A questão toda, porém, reside no fato de que o imperialismo está divido mundialmente. A eleição de Trump a evidenciou claramente. Contudo, ele está ficando; conseguiu estabelecer aliados fascistas na Itália, na Hungria, e seu principal assessor, Steve Bennon, entrou em negociações com a CIA nesses últimos dias.

A ala pseudodemocrática do imperialismo conseguiu emplacar Macri na Argentina e Macron na França. Os dois sofrem de feridas expostas de meses que não dão meros sinais de resolver-se.

O que queremos dizer é que a crise no interior do Brasil corresponde a uma crise internacional e muito do que acontecerá aqui no futuro imediato dependerá do desenlace dessa crise fora.

Esta semana começam as eleições para o parlamento europeu. O que acontecer aí indicará para qual lado a balança penderá. Não à toa, Bolsonaro chamou para as ruas uma mobilização a seu favor no dia 26 de maio, exatamente no mesmo dia em que terminam as eleições europeias.

A situação é extremamente complexa e grave. Nesses momentos a irracionalidade pode preponderar.

Os trabalhadores, os movimentos sociais, sindicatos e partidos de esquerda, contudo, não podem ficar assistindo esse desenlace por cima.
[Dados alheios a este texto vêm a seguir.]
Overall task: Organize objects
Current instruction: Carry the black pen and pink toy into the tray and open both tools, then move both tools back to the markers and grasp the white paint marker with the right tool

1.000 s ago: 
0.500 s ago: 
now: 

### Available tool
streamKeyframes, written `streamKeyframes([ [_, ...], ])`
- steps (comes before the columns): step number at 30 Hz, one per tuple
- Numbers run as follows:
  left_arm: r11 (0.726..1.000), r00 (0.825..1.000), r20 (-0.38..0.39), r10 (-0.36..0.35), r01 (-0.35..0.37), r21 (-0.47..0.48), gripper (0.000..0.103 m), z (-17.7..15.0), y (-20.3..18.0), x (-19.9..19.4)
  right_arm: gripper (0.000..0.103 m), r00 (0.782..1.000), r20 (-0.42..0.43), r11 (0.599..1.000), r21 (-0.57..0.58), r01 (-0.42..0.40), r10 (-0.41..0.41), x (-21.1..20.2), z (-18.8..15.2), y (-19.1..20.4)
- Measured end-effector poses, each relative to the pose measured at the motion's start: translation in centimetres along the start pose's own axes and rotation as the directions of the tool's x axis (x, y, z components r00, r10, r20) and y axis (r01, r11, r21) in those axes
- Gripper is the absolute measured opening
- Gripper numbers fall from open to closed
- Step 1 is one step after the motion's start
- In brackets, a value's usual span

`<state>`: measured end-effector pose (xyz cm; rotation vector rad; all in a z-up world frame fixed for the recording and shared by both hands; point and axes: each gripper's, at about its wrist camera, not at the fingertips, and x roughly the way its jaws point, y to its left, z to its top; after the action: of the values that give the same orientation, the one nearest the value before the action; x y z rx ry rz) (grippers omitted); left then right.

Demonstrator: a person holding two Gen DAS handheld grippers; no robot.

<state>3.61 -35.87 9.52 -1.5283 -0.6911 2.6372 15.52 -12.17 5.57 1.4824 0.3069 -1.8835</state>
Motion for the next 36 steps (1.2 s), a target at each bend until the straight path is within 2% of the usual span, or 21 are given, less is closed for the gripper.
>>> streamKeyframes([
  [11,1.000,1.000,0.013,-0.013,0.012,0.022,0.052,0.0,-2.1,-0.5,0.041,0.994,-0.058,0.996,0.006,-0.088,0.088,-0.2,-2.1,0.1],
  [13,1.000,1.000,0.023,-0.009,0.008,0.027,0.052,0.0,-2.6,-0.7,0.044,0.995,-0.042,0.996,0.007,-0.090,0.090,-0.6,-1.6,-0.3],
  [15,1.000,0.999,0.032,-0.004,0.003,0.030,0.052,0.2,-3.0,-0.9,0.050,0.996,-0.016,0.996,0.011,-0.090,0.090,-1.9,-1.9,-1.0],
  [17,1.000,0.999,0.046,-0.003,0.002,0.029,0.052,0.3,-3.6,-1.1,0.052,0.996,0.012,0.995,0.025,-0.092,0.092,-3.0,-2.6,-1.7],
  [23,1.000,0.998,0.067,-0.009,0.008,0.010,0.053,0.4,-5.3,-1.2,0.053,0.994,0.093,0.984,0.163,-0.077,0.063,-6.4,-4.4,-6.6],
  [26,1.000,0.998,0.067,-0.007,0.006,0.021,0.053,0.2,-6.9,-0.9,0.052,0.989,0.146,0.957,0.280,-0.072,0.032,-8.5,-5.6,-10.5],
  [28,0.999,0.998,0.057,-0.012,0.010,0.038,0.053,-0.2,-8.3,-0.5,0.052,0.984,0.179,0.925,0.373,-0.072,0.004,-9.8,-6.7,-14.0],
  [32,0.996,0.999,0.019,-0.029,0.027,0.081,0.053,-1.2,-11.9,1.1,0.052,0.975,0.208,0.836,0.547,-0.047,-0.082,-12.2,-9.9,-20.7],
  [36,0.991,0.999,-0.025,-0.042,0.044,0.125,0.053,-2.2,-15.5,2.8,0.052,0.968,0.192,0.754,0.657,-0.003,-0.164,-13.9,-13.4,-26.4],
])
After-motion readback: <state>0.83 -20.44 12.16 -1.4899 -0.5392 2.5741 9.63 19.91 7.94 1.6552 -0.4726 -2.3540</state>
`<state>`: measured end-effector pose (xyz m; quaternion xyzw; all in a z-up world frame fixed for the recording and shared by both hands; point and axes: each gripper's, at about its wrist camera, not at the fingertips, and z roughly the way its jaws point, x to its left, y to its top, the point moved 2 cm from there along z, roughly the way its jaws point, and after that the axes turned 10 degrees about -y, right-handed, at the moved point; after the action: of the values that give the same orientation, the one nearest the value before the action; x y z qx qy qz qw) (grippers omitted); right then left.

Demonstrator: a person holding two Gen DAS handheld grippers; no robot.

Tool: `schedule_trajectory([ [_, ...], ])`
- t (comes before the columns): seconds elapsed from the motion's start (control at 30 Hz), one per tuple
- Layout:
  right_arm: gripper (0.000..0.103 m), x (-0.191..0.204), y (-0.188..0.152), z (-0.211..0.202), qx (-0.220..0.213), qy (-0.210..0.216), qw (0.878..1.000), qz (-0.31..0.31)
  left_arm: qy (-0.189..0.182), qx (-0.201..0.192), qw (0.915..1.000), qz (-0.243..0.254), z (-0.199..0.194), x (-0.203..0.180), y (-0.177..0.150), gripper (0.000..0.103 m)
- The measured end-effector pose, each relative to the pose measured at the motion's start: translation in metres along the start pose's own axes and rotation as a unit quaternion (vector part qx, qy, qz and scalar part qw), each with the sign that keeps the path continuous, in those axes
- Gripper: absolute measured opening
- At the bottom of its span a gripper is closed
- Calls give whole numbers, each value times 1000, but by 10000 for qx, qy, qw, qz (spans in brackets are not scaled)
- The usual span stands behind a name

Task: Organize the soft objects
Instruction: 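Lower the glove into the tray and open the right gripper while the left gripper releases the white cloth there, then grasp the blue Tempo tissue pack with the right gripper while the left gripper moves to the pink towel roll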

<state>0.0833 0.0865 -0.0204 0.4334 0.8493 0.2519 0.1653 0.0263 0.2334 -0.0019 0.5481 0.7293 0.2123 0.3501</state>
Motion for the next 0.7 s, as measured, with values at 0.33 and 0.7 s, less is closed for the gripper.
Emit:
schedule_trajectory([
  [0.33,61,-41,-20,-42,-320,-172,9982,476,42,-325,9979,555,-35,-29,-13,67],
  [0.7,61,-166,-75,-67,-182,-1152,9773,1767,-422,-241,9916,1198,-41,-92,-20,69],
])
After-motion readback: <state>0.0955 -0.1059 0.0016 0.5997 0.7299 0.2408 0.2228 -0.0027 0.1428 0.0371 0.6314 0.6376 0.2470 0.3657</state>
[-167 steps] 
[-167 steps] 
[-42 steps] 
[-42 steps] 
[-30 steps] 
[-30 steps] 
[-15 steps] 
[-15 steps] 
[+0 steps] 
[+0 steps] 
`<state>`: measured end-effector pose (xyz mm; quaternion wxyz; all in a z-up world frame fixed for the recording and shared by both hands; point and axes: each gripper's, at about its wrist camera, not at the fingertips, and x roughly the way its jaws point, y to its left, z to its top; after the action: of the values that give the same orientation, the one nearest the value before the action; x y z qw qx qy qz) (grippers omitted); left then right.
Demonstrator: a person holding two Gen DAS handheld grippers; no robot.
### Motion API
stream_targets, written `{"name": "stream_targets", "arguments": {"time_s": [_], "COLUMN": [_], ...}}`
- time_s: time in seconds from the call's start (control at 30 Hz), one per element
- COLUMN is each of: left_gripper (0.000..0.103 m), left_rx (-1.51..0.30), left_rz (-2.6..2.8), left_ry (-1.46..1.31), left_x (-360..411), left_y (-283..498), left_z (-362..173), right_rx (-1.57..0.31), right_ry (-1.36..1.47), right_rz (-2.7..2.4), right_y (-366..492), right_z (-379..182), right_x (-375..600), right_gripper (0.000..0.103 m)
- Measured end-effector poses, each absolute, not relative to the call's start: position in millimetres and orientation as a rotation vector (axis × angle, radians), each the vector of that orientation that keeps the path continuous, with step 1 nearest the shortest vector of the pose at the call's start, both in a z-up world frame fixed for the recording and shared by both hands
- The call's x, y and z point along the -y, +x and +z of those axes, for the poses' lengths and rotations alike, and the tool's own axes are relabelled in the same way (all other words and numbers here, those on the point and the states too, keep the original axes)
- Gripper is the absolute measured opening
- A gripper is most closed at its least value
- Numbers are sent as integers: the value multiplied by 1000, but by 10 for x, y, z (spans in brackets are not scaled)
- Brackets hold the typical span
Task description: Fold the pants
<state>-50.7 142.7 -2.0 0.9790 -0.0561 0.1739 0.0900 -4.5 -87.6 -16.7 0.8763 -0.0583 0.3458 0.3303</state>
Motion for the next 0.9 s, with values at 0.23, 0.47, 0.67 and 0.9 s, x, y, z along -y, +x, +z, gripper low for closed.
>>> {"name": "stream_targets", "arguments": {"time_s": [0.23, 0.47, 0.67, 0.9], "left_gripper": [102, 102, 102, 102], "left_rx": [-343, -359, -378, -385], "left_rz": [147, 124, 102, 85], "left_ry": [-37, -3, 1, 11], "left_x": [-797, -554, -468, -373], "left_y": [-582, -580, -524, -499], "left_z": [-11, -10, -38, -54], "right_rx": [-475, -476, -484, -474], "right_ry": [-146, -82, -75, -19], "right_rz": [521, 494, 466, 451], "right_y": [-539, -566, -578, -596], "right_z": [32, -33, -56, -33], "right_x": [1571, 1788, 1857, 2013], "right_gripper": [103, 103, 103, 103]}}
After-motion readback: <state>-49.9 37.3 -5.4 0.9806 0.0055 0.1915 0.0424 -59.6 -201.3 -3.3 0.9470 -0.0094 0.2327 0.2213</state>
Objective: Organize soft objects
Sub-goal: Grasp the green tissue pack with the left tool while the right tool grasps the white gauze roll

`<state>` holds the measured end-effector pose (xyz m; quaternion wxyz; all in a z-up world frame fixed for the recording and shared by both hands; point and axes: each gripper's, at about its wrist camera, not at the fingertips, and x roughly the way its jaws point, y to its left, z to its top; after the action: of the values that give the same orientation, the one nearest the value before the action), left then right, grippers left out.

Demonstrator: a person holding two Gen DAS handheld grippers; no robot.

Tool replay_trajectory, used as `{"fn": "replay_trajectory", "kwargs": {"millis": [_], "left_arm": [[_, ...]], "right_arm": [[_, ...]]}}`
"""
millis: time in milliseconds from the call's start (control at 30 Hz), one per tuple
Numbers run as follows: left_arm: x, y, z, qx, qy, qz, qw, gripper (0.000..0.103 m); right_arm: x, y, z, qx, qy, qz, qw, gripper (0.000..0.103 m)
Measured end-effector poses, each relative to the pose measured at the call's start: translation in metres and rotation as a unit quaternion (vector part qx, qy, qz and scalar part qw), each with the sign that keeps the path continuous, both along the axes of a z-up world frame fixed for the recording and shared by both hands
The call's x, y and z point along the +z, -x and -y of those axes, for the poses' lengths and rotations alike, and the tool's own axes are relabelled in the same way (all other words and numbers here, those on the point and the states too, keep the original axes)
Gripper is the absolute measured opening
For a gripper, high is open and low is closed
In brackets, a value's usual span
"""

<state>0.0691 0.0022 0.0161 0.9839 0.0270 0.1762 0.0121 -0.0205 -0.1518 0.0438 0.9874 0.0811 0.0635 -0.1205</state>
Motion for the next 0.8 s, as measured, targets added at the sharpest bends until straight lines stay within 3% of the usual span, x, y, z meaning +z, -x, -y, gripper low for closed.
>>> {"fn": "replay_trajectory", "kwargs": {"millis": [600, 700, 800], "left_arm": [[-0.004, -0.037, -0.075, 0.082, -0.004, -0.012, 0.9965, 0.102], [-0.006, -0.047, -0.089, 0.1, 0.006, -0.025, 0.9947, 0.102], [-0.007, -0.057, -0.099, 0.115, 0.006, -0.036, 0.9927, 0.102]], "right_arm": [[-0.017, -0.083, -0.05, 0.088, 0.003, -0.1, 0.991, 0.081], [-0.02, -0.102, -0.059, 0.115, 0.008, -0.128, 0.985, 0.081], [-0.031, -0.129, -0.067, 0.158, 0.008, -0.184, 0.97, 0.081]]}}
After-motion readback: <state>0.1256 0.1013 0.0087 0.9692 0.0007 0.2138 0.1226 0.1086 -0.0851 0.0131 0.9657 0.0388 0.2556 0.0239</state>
Afinal, qualquer dos lados significará maiores ataques contra todos nós. É preciso imediatamente intervir nessa crise de forma independente, chamando a derrubada não apenas de Bolsonaro, mas também de Mourão, de todos os militares do governo, de Moro, de Guedes, de todos aqueles que participaram do golpe de 2016.

A crise por cima está atingindo um ponto de ebulição, o que favorece a intervenção das massas na situação. As mobilizações do dia 15 mostraram apenas uma ponta do iceberg do que pode ser mobilizado. CUT, MST praticamente não se mobilizaram para este ato. E quando falamos em CUT e MST estamos falando na quinta maior central sindical do mundo e do maior movimento social do planeta.

É hora de chamar a greve geral, é hora de derrubar todos os golpistas!